Tetralogy of Fallot (TOF) is the most common form of cyanotic congenital heart disease (CHD), occurring in approximately 1 out of every 3,500 births. Innovative surgical strategies have significantly improved early survival, but patients with repaired TOF are at risk of late complications due to residual structural and electromechanical cardiac malformations. Chronic right-ventricular (RV) volume overload due to pulmonary valve incompetency is a common problem in repaired TOF, and pulmonary valve replacement can alleviate regurgitation and normalize RV volume and function. However, left-ventricular (LV) systolic dysfunction can develop in the long-term and its mechanisms are poorly understood. Traditional assessment of LV remodeling and dysfunction for prognostic purposes is limited due to the complex inter-patient variability of LV morphology and the compounding effects of RV dilatation and dysfunction.
In this thesis, we seek to help address the challenges with clinical management of repaired TOF by elucidating patterns of LV remodeling that associate with systolic dysfunction and can provide an indication of further LV deterioration. To this purpose, we use statistical shape analysis to quantify inter- and intra-population variation of LV morphology and systolic function. The aims of this dissertation are to:
1. Characterize the statistical variation of end-diastolic (ED) shape and systolic function in a large cohort of patients with repaired TOF using routinely acquired cardiac magnetic resonance image data;
2. identify novel features of ED morphology that associate with systolic dysfunction using computational models of LV mechanics informed by patterns discovered in patient data;
3. test the hypothesis that novel atlas-based features of remodeling are predictive of functional deterioration of the LV.
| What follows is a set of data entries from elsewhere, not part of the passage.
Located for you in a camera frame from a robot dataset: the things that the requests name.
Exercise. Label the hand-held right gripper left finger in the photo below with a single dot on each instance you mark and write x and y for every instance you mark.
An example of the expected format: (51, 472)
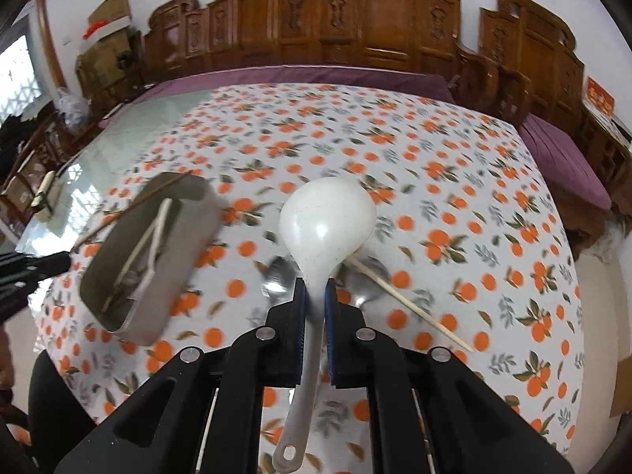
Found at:
(297, 345)

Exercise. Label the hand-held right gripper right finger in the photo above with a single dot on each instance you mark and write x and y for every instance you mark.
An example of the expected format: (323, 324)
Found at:
(332, 345)

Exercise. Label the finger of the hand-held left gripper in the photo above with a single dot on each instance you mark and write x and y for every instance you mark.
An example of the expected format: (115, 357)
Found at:
(17, 291)
(44, 259)

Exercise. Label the dark brown chopstick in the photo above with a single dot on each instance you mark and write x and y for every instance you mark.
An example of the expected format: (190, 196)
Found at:
(103, 229)

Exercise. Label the white plastic ladle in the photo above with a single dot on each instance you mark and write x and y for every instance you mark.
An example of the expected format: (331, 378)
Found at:
(326, 217)

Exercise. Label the rectangular metal tray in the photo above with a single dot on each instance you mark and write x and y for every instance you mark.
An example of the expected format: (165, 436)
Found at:
(187, 256)

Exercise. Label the person's left forearm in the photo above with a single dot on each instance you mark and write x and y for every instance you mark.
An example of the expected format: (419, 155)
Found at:
(5, 360)

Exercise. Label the small wooden chair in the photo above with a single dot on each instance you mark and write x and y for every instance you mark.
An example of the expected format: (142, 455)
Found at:
(29, 177)

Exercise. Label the black cloth pile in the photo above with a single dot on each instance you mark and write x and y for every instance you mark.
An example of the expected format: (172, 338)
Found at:
(12, 131)

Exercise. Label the white plastic bag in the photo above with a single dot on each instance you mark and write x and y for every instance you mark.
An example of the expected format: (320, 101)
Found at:
(73, 108)

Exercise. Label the window metal grille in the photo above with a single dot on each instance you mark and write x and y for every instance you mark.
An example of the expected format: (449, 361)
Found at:
(17, 79)

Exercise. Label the large cardboard box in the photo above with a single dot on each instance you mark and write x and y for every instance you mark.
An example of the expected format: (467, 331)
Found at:
(103, 66)

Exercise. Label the orange fruit print tablecloth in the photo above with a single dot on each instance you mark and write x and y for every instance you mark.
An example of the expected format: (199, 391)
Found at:
(345, 133)

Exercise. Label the black standing fan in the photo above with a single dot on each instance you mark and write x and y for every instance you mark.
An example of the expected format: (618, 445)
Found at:
(126, 60)

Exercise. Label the red plastic item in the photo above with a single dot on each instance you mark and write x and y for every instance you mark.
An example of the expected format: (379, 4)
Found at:
(94, 30)

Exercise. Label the small cardboard box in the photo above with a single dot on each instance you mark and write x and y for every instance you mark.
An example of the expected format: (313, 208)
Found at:
(111, 10)

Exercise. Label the purple sofa cushion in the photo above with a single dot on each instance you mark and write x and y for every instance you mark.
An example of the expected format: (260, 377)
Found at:
(296, 75)

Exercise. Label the purple armchair cushion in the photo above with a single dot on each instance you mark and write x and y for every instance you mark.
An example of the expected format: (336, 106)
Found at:
(563, 158)

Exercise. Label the clear plastic bag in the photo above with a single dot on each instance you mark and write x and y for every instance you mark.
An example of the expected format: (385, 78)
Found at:
(612, 242)

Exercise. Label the wooden side table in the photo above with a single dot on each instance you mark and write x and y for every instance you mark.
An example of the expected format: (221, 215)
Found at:
(610, 158)

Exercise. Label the carved wooden sofa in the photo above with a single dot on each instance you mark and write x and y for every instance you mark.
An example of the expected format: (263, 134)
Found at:
(395, 10)

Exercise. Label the carved wooden armchair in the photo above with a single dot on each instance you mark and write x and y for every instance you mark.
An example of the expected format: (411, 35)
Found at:
(538, 44)

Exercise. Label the red greeting card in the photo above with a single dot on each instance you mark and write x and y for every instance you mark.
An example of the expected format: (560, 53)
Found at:
(600, 95)

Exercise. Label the wooden door frame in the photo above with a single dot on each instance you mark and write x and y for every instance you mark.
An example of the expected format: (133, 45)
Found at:
(49, 44)
Here we demonstrated the first derivation and use of an atlas of LV shape of a large cohort of repaired TOF from multi-center cardiac magnetic resonance image data. Abnormal shape features from an asymptomatic reference population associated with global systolic function in our TOF cohort, but were inadequate for assessment of LV functional deterioration; conversely, we found novel LV shape features from the repaired TOF atlas, rather than standard CMR measures or shape features from the reference atlas, to be associated with the change in global systolic function in a longitudinal study. Mechanistic models of systolic mechanics informed by statistical atlases were capable of systematically testing for shape determinants of LV dysfunction, and were used to generate hypotheses of disease mechanisms that would otherwise need to be measured invasively. A more comprehensive assessment of LV morphology in repaired TOF using statistical shape atlas techniques has the potential to discover hidden patterns of adverse remodeling that contain mechanistic insight and prove valuable for clinical decision-making.